(WORK REQUEST)
For this exercise, output every line of the data as it stands.

___ SUPPLIED INFORMATION

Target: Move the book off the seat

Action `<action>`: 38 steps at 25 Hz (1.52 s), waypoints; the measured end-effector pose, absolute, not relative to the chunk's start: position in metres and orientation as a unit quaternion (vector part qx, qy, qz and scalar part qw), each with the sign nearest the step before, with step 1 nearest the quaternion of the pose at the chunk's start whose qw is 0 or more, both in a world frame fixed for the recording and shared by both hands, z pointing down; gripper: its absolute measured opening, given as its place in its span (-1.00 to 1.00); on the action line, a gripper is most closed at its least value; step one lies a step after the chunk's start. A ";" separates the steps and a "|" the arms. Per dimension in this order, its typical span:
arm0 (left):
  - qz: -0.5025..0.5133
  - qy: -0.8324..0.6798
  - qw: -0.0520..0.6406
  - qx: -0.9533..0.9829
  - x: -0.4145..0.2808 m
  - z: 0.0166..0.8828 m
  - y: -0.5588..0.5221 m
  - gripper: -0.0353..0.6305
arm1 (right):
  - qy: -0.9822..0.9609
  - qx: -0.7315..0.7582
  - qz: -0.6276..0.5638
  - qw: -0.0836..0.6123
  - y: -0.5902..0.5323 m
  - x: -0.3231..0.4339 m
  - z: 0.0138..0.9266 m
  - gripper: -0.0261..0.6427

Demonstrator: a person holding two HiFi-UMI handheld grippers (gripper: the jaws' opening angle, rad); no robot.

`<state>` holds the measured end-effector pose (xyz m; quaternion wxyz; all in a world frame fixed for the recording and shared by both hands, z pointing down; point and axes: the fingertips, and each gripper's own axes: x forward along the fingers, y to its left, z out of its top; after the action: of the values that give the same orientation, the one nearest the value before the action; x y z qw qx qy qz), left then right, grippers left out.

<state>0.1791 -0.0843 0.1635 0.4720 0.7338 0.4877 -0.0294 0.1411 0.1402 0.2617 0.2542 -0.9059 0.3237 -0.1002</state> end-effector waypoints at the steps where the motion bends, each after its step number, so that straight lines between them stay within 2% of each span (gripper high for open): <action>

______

(SOLUTION TO THIS TASK)
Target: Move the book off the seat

Action `<action>`: 38 steps at 25 Hz (1.52 s), waypoints; the measured end-effector pose, absolute, not relative to the chunk's start: position in metres and orientation as a unit quaternion (vector part qx, qy, qz and scalar part qw), each with the sign nearest the step before, with step 1 nearest the quaternion of the pose at the chunk's start whose qw is 0 or more, both in a world frame fixed for the recording and shared by both hands, z pointing down; gripper: its absolute measured opening, given as its place in its span (-1.00 to 1.00); on the action line, a gripper is most closed at its least value; step one lies a step after the chunk's start. A ";" separates the steps and a "|" the arms. Per dimension in this order, its typical span:
arm0 (left):
  - qz: -0.5025..0.5133
  - qy: -0.8324..0.6798
  - qw: -0.0520..0.6406
  - qx: -0.9533..0.9829
  - x: -0.4145..0.2808 m
  - z: 0.0166..0.8828 m
  - y: -0.5588..0.5221 m
  - gripper: -0.0353..0.6305
arm1 (right):
  - qy: -0.9822..0.9609
  - qx: -0.7315..0.7582
  - qz: -0.6276..0.5638
  - qw: -0.0836..0.6123
  - y: -0.5902..0.5323 m
  - x: -0.3231..0.4339 m
  - z: 0.0138..0.9266 m
  - gripper: -0.0261..0.6427

Demonstrator: a person holding two HiFi-UMI handheld grippers (gripper: the jaws' opening angle, rad); no robot.

`<state>` holds the measured end-effector pose (xyz m; quaternion wxyz; all in a world frame fixed for the recording and shared by both hands, z pointing down; point and axes: the fingertips, and each gripper's own axes: x forward along the fingers, y to its left, z out of its top; after the action: of the values that give the same orientation, the one nearest the value before the action; x y z qw qx qy qz), left then right, grippers left out.

<state>0.1791 -0.0843 0.1635 0.4720 0.7338 0.4877 -0.0294 0.1411 0.1402 0.2617 0.2542 -0.9059 0.3237 -0.1002</state> end-effector waypoints at the steps where the motion bends, each after its step number, so that straight lines between them stay within 2% of each span (gripper high for open): <action>

The exercise is finished.